▸ WHAT IS EXPECTED:
Nothing is needed except the lines below that run from the one with "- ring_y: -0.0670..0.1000" through the one with "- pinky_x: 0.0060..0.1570", repeated exactly.

━━ EXCERPTED RECORDS

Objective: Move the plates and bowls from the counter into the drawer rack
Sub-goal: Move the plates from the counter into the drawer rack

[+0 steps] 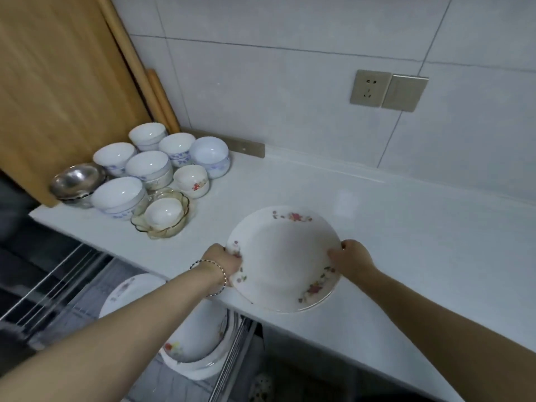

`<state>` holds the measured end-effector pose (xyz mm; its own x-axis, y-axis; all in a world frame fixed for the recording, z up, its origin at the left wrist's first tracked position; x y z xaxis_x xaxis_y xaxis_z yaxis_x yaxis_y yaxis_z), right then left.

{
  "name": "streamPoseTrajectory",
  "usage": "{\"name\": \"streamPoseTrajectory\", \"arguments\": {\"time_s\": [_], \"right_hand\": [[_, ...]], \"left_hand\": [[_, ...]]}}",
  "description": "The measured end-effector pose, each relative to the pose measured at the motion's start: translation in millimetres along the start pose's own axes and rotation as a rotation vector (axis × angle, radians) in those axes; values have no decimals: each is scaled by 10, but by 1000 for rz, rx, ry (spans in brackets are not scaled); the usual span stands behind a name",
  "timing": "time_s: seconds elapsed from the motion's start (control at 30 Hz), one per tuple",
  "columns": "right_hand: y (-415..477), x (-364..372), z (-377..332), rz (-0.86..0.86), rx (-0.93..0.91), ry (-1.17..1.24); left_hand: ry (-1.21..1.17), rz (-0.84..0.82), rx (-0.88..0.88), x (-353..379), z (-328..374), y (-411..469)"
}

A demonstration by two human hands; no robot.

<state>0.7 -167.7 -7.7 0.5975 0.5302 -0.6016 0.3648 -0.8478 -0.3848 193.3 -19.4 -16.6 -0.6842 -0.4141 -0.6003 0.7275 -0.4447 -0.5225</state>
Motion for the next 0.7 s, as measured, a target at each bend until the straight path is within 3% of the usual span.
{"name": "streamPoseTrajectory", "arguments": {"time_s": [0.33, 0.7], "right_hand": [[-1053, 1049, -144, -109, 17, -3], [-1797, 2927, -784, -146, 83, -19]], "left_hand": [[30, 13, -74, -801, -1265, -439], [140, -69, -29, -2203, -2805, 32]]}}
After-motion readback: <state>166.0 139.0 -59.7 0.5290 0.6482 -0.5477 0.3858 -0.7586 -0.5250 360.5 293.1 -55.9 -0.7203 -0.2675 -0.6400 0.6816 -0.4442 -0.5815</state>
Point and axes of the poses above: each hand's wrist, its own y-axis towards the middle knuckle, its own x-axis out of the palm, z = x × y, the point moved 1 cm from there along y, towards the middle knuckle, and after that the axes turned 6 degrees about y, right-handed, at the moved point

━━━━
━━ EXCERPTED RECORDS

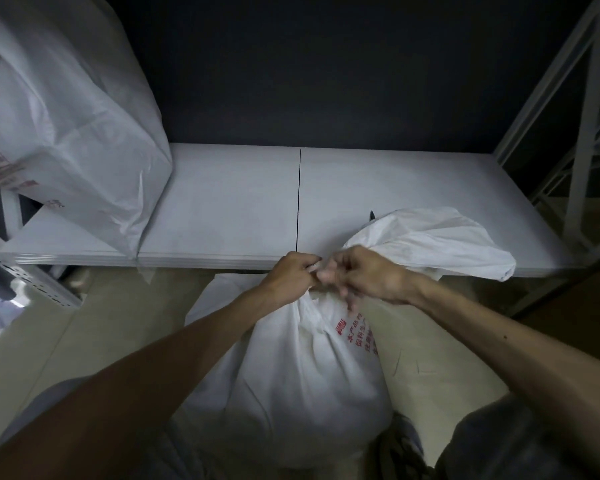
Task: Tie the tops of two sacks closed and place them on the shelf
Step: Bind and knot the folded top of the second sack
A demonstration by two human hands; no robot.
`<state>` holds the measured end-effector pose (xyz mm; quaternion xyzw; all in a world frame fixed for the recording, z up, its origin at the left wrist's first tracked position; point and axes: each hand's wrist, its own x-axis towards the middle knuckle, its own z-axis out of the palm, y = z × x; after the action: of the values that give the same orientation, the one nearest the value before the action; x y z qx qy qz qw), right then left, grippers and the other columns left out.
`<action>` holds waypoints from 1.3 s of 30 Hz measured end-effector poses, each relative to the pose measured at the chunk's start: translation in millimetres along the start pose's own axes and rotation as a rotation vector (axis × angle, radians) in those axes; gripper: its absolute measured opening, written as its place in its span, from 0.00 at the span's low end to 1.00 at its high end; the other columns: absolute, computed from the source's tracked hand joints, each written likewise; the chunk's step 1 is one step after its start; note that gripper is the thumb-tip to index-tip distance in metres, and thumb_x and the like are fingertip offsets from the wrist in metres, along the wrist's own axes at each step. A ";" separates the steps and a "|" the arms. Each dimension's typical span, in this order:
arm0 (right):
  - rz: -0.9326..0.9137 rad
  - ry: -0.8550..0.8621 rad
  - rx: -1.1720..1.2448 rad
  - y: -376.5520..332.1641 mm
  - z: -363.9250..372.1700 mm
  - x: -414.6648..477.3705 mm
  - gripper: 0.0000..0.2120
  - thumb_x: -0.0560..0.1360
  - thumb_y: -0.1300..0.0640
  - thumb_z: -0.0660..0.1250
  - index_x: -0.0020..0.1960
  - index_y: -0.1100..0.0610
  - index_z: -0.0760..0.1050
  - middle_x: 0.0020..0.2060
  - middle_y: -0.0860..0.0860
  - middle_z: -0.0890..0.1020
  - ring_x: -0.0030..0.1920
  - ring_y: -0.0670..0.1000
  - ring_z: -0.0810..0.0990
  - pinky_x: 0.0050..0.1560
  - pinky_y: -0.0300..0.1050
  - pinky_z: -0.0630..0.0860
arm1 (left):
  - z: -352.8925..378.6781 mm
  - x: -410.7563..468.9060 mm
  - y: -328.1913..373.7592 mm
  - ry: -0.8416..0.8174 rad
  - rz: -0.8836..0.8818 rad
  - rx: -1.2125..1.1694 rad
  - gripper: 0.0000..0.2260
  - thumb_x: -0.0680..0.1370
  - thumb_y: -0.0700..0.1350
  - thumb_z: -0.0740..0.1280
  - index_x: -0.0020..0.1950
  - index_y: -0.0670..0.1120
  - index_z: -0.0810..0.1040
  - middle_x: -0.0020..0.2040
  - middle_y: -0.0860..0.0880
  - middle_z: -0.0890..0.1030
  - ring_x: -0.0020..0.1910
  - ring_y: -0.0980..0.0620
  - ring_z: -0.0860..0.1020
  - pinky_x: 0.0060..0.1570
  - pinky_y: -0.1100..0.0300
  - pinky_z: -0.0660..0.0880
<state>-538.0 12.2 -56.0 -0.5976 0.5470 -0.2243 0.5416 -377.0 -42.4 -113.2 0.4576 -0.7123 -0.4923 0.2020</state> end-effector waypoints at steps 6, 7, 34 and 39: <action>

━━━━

▸ RESPONSE FOR THIS EXERCISE:
  - ring_y: -0.0670..0.1000
  - ring_z: -0.0810..0.0990
  - pinky_x: 0.0050..0.1560
  - pinky_y: -0.0300..0.1050
  - pinky_z: -0.0630..0.0860
arm1 (left):
  - z: -352.8925..378.6781 mm
  - x: -410.7563..468.9060 mm
  - y: -328.1913..373.7592 mm
  - ry: -0.8416..0.8174 rad
  - rz: -0.8836..0.8818 rad
  - rx: -1.2125..1.1694 rad
  - gripper: 0.0000..0.2260
  - thumb_x: -0.0680..0.1370
  - thumb_y: -0.0700..0.1350
  - thumb_z: -0.0740..0.1280
  - index_x: -0.0020..0.1950
  - index_y: -0.0670..0.1120
  - index_z: -0.0810..0.1040
  - middle_x: -0.0020..0.2040
  - middle_y: -0.0860..0.0880
  - middle_z: -0.0890..0.1030
  - ring_x: -0.0020..0.1910
  - ring_y: -0.0980..0.0620
  - ring_z: -0.0860..0.1020
  - pinky_x: 0.0060..0.1570

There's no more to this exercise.